Unevenly sampled time series


Hello all,

I’m trying to decide if SciDB is a good fit for seismic/geophysical data. I have collections of sensors sampling at different sampling rates (e.g. 1, 20, 40, 100 Hz) and, of course, starting/stopping at different times. Can anyone tell me if/how SciDB can do the following on these data:

  1. pair-wise cross correlation
  2. FFTs and other transforms
  3. filtering
  4. unaliased downsampling

I’ve looked through all I can find of SciDB’s documentation and presentations, but I haven’t found answers to these questions.

I realize that SciDB is new, and has a basic linear computation engine at this point, but I think much of my work with geophysical time series falls under that category.

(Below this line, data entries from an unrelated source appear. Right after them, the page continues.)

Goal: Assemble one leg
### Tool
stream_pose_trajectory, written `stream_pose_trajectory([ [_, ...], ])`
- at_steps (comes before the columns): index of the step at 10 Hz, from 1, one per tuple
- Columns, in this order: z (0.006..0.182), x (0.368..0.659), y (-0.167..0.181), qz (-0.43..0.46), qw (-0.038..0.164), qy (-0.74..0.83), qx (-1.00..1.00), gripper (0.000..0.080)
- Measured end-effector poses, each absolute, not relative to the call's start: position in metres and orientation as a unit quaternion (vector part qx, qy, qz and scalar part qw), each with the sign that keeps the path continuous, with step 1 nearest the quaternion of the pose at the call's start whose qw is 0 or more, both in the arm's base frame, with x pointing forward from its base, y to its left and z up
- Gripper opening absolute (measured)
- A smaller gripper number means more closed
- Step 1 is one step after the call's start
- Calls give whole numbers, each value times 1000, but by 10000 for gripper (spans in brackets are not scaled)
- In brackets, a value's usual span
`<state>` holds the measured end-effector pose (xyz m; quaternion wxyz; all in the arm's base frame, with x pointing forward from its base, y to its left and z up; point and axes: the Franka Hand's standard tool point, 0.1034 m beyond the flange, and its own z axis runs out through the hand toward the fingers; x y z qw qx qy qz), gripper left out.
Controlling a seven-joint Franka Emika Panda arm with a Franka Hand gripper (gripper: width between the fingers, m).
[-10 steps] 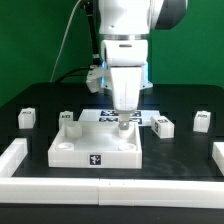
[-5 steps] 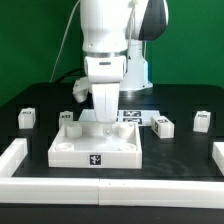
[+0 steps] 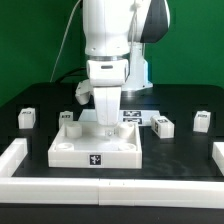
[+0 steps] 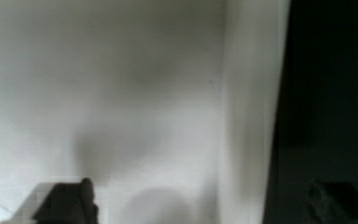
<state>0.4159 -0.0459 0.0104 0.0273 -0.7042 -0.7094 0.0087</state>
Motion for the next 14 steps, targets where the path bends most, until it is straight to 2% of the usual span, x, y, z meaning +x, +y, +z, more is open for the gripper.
stream_pose_trajectory([
  [1,10,415,-46,9,28,-709,-704,532],
  [3,9,415,-46,9,28,-709,-704,172],
  [4,9,415,-46,10,29,-709,-704,61],
  [10,10,417,-44,7,26,-707,-707,59],
  [14,9,447,8,-8,24,-702,-712,59],
])
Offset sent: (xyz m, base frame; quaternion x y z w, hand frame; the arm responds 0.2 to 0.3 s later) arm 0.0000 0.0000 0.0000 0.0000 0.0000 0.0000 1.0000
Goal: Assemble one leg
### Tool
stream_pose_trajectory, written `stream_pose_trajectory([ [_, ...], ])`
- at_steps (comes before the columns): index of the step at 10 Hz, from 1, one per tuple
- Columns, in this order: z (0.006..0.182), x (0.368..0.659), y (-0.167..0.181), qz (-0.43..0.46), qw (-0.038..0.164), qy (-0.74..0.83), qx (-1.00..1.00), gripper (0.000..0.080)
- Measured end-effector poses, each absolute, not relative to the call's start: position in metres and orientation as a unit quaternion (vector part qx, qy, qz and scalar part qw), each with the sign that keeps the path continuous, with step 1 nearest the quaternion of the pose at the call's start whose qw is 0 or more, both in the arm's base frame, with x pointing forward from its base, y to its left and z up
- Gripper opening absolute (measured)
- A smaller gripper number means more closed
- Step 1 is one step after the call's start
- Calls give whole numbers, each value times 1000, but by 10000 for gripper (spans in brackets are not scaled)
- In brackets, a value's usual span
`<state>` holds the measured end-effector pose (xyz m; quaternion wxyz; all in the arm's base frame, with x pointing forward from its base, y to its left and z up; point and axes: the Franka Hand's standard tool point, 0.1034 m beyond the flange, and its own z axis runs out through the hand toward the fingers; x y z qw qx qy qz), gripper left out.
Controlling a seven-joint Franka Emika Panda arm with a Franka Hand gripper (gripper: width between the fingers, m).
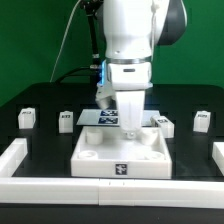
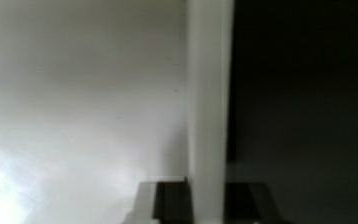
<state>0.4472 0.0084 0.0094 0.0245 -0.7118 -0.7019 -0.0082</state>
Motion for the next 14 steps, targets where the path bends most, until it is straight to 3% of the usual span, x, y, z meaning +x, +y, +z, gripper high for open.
stream_pose_trajectory([
  [8,11,498,84,-35,18,-689,-723,60],
  [12,10,503,89,-30,18,-693,-721,61],
  [13,10,503,89,-30,18,-692,-721,107],
  [14,10,503,89,-30,18,-692,-721,274],
])
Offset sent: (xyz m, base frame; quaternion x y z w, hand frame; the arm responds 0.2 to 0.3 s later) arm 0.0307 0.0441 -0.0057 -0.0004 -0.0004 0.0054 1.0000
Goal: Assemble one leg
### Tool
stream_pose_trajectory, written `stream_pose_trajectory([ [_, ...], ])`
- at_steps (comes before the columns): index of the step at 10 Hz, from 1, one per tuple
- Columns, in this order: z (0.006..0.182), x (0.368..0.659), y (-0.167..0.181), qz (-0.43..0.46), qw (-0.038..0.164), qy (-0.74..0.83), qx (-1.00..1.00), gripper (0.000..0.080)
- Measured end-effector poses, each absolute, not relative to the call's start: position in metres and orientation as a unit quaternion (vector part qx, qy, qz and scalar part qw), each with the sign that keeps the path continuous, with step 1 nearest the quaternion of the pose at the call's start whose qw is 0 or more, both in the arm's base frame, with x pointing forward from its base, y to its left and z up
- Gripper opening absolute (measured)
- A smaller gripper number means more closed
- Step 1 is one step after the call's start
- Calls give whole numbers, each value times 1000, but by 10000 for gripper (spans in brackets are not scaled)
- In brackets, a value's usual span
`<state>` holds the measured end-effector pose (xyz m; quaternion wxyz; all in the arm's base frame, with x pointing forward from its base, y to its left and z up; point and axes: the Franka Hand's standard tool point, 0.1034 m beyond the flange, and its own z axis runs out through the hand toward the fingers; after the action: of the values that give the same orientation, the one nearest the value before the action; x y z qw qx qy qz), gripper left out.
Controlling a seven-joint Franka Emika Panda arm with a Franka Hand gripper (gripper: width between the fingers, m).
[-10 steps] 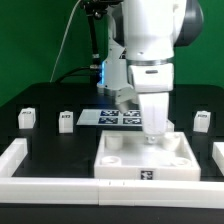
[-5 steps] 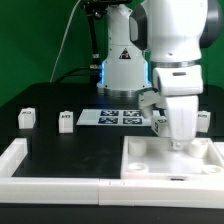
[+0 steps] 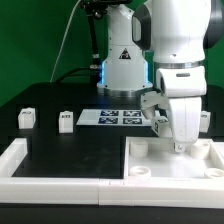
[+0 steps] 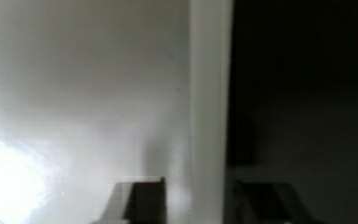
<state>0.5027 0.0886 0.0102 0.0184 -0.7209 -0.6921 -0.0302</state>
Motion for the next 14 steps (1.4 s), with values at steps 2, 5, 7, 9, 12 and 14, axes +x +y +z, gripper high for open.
stream_pose_trajectory([
  [2,10,503,88,-30,18,-692,-721,457],
  [5,10,503,88,-30,18,-692,-722,635],
  [7,10,503,87,-30,18,-691,-722,646],
  [9,21,495,87,-31,15,-673,-739,649],
  [12,58,468,89,-35,0,-644,-765,649],
  [14,60,464,88,-33,1,-625,-780,649],
])
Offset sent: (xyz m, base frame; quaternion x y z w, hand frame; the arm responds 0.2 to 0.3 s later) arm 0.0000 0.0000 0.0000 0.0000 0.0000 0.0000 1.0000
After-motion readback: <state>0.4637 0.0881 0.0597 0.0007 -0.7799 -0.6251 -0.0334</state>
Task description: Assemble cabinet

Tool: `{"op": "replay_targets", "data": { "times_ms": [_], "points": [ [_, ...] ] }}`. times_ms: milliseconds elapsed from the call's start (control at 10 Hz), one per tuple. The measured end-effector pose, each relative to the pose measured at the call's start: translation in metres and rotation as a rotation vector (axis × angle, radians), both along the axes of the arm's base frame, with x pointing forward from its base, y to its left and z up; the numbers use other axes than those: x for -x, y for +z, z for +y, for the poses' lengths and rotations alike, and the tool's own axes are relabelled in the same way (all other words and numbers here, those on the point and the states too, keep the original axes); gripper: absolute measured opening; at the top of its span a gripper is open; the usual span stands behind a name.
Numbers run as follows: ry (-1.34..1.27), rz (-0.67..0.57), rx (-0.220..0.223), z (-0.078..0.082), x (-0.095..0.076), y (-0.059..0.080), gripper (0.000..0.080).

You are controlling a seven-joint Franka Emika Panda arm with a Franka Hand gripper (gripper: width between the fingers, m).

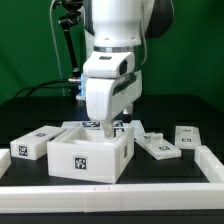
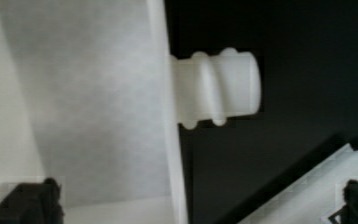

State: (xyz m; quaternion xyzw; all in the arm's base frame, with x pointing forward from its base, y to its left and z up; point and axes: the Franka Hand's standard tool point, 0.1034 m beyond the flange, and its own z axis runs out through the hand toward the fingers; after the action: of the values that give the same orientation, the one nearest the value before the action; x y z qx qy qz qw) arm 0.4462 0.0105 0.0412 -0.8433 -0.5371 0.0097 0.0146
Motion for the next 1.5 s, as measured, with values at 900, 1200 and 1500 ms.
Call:
{"op": "replay_targets", "data": {
  "times_ms": [900, 1200, 1500],
  "points": [
    [-0.012, 0.018, -0.004, -0.009, -0.001, -0.016, 0.0247],
    [-0.012, 0.014, -0.004, -0.009, -0.002, -0.015, 0.0035],
    [-0.012, 0.012, -0.004, -0.009, -0.002, -0.015, 0.0035]
  ]
}}
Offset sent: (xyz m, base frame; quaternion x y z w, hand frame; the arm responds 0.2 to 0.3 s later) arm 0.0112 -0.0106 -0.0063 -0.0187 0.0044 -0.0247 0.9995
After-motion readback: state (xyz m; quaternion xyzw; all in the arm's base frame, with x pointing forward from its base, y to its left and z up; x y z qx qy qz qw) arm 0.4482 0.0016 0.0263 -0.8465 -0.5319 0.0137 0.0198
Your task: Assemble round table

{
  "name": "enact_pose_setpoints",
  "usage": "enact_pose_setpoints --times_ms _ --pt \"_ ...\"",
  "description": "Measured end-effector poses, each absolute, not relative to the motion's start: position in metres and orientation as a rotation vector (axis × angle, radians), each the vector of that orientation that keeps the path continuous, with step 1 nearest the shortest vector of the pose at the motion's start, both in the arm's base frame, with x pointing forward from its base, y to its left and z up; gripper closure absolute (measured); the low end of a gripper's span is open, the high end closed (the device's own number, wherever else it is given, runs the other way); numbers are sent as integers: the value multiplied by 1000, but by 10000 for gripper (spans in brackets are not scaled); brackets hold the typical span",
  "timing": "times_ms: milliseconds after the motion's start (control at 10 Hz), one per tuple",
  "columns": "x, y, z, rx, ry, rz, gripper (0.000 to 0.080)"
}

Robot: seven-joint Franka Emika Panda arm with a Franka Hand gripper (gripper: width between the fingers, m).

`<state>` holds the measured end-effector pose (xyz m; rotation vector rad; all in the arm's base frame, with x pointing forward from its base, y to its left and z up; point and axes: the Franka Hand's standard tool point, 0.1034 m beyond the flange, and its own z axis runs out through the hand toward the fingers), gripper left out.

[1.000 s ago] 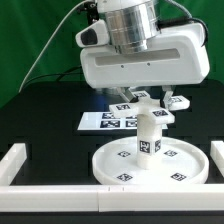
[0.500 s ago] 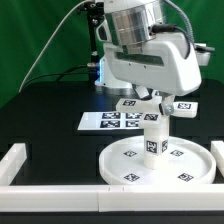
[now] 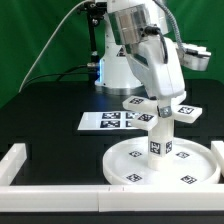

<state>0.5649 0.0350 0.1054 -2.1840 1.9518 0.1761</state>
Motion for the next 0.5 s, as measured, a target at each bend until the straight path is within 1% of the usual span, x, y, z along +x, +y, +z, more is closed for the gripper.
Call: enact_pose_setpoints --times_ms 200,300,400,500 --pt "565 36 105 -2164 1968 181 353" --pt "565 36 105 -2169 1962 182 207" --pt "564 39 112 -2244 1884 194 207" --pt "563 43 122 -2268 1847 213 160"
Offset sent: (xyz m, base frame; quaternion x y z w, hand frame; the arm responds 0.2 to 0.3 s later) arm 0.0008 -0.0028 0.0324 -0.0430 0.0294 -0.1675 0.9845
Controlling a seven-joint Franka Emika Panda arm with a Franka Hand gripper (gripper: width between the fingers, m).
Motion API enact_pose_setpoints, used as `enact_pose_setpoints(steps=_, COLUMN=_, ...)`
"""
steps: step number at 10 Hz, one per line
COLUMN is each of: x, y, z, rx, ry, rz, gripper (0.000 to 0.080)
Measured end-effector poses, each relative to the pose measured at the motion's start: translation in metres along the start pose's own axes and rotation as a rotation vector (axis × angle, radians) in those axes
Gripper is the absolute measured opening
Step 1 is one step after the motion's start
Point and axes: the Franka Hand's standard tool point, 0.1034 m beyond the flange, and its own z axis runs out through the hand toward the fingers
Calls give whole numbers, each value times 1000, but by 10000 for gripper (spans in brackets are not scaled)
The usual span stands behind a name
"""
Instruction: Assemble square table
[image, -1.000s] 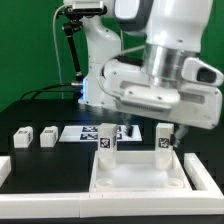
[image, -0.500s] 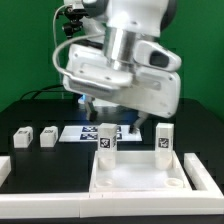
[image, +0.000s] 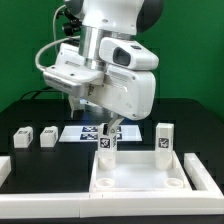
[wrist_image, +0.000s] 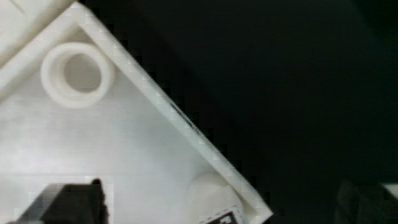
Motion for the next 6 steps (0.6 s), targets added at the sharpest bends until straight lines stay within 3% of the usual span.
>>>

I just can’t see how that might happen in SciDB yet from looking through the docs.

Thanks for any help!


  1. pair-wise cross correlation

See either github.com/Paradigm4/SciDBR/wik … ix-example for pairwise correlation of vectors with completely specified values (faster).

  1. FFTs and other transforms

SciDB has no FFT capability.

  1. filtering

No native spectral or Kalman filtering or linear convolution capabilities.

  1. unaliased downsampling

SciDB’s native regrid function trivially decimates along coordinate axes independently of any data distribution, so not really. However you could unbias results a few ways manually, either by applying a custom binning variable sensitive to the data distribution and then aggregating along that variable, or maybe by imputing missing data first then using regrid.